How to complete this task:
Copy exactly the stretch of data below from the line with "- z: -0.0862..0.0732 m" through the line with "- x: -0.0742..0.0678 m", including both of those lines.

* * * * * * *

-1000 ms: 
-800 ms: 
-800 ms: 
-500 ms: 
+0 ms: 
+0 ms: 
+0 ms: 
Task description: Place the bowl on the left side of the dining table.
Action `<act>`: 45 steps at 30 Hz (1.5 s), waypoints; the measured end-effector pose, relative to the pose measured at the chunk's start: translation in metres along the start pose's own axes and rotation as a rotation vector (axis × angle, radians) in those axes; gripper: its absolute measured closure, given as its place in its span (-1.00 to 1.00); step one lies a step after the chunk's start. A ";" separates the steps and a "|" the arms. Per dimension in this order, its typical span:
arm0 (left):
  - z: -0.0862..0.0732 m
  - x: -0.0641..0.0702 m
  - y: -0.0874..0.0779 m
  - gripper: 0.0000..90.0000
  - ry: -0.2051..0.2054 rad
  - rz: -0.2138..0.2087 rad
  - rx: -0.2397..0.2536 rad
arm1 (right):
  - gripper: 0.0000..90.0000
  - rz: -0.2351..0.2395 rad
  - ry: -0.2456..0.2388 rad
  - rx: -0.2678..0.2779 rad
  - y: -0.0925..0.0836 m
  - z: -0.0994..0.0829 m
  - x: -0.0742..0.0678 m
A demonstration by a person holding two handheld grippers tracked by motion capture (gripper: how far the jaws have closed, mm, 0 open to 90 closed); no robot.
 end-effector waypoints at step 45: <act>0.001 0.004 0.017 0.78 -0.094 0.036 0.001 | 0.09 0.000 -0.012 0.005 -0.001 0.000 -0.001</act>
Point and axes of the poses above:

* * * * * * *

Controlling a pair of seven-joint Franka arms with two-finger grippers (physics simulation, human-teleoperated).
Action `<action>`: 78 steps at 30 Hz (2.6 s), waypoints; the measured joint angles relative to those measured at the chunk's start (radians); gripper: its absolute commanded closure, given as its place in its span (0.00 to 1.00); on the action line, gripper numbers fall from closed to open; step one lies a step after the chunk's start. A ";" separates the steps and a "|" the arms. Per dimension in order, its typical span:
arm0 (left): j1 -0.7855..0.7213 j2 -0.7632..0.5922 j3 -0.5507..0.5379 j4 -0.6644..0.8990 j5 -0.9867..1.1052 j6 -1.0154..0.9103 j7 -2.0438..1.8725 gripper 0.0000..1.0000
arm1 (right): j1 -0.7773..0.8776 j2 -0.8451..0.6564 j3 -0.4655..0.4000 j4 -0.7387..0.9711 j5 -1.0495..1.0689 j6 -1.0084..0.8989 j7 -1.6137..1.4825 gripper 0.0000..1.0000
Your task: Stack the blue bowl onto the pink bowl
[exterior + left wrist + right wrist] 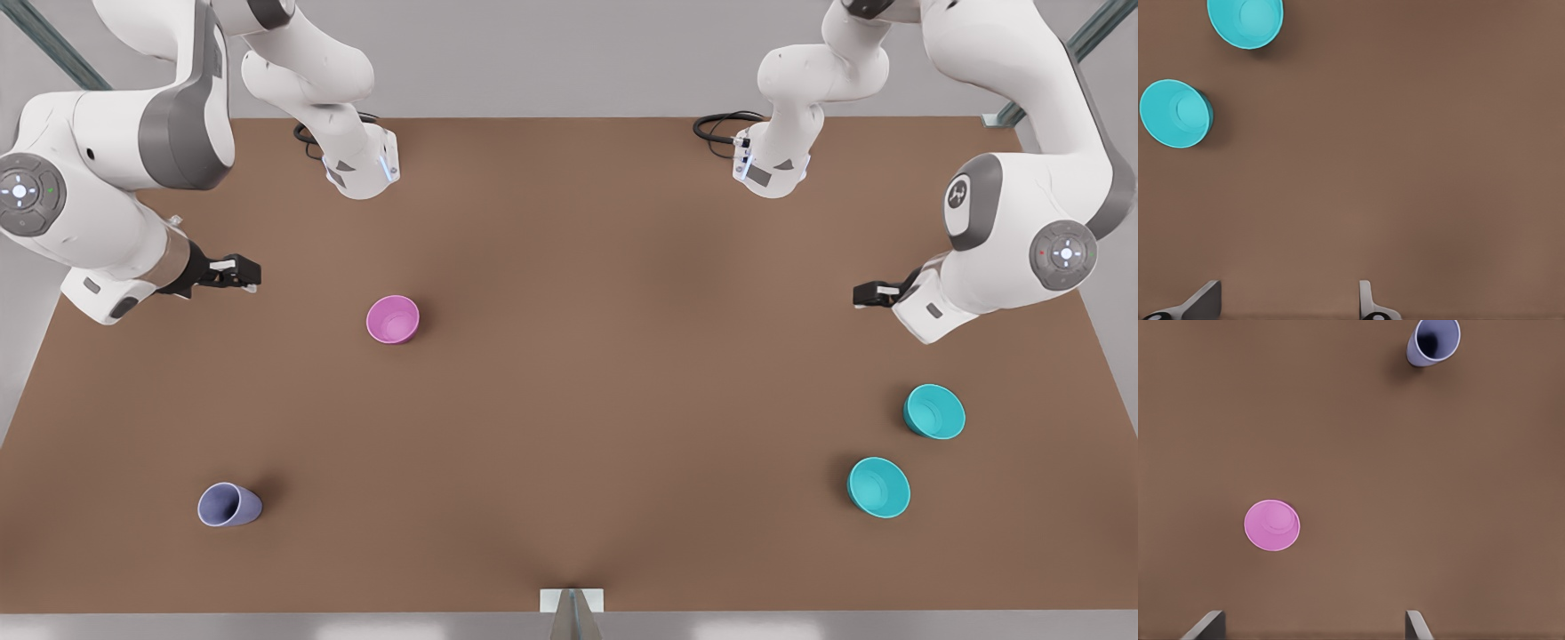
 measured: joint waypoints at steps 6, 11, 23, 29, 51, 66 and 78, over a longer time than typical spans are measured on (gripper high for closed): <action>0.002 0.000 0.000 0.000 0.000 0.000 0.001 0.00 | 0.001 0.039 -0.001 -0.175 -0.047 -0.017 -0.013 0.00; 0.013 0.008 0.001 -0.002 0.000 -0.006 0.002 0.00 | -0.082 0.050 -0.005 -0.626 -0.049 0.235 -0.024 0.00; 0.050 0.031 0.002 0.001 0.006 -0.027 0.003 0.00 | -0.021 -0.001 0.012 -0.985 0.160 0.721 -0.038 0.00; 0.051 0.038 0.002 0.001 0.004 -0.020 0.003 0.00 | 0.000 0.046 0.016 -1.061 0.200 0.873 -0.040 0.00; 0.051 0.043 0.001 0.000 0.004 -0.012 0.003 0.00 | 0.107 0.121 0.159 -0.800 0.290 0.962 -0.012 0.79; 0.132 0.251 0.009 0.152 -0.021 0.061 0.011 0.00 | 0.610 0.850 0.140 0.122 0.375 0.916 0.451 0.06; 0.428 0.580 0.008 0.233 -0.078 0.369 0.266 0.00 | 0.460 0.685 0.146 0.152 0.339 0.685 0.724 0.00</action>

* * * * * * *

Exercise response:
  - z: -0.0862..0.0732 m
  - x: -0.0641..0.0702 m
  - y: -0.0874..0.0779 m
  - gripper: 0.0000..90.0000
  - ry: -0.2051..0.2054 rad
  - rz: -0.2138..0.2087 rad
  - rx: -0.2397..0.2536 rad
arm1 (right):
  - gripper: 0.0000..90.0000
  - rz: -0.2351..0.2395 rad
  - ry: -0.2456..0.2388 rad
  - rx: -0.2678..0.2779 rad
  - y: -0.0925..0.0836 m
  - z: -0.0994..0.0829 m
  - x: -0.0742..0.0678 m

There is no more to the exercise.